Recent evidence suggests that
inflammation in the central nervous system plays an important role in the pathogenesis of
Alzheimer's disease. However, the identity of the inflammatory mediators,
cytokines, and
reactive oxygen species, that orchestrate cell death and plaque biogenesis in
Alzheimer's disease, have yet to be elucidated. We have identified a novel inflammatory mediator,
CAP37 (Cationic Antimicrobial
Protein Mi 37 kDa), that promotes mononuclear cell chemotaxis, adhesion of monocytes to endothelium, and release of
oxygen radicals from monocytes. In the present immunocytochemical study, we demonstrate the expression of
CAP37 in the cerebral microvasculature in
Alzheimer's disease.
CAP37 was not detected in brain vessels of normal controls or patients with other neuropathologic conditions such as Pick's, Parkinson's,
Binswanger's disease,
Progressive Supranuclear Palsy, and
Candida infection.

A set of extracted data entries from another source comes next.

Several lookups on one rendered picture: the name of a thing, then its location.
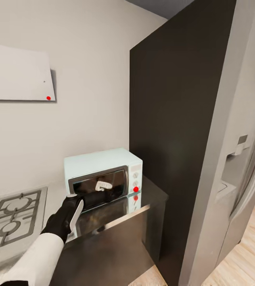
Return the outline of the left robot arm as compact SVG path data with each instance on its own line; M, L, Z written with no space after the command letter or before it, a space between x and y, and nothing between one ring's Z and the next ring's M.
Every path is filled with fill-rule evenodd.
M98 181L95 191L66 196L32 246L0 280L0 286L49 286L61 251L83 209L110 203L123 192L110 193L112 185Z

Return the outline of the microwave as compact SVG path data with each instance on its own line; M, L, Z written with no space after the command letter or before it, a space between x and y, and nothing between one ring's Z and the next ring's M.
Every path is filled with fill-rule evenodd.
M98 181L112 185L110 193L123 192L110 203L142 190L143 160L123 147L63 159L66 196L95 191ZM80 215L108 203L83 209Z

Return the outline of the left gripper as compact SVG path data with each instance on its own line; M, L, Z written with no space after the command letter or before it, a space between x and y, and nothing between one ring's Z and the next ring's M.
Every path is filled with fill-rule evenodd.
M98 205L101 204L102 202L104 203L110 203L112 200L114 201L117 199L120 195L123 194L123 192L118 192L118 193L110 193L110 189L105 189L104 191L94 191L91 192L94 198L94 204L93 205Z

Treatment of cerebral endothelial cultures with inflammatory mediators,
cytokines or
beta-amyloid results in the induction of
CAP37 expression. These in vitro data showing endothelial-CAP37 expression after
beta-amyloid treatment together with the previous demonstration that
CAP37 stimulates mononuclear cell migration and activation, suggest that
CAP37 could contribute to neuronal injury in
Alzheimer's disease.